**PROBLEM TO WORK ON**
Each line below should be repeated exactly, but no picture should be carried over.

_ _ _ _

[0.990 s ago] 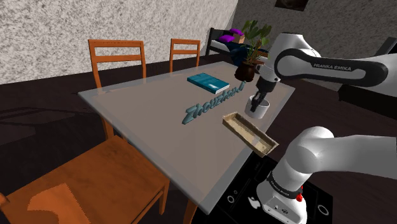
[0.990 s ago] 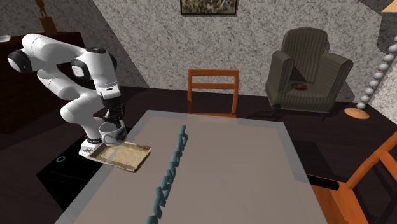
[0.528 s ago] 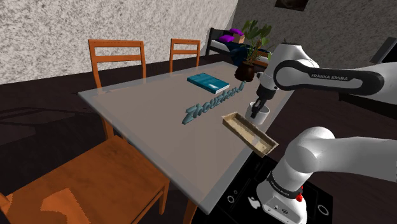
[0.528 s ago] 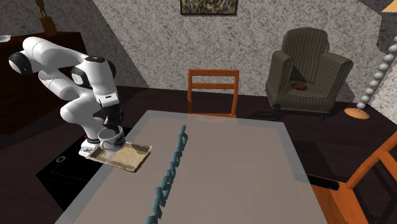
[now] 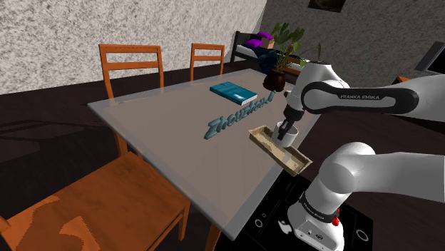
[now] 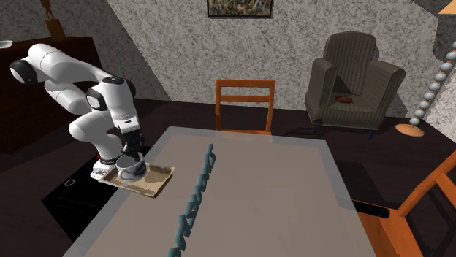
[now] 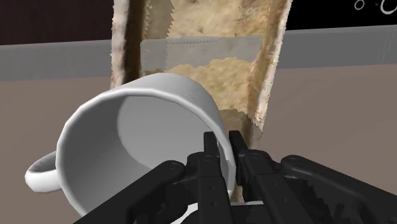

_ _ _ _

**EXERCISE SOLUTION**
[0.990 s ago] 
[0.990 s ago] 
[0.528 s ago] 
[0.528 s ago] 
[now] 
[now] 
[now] 

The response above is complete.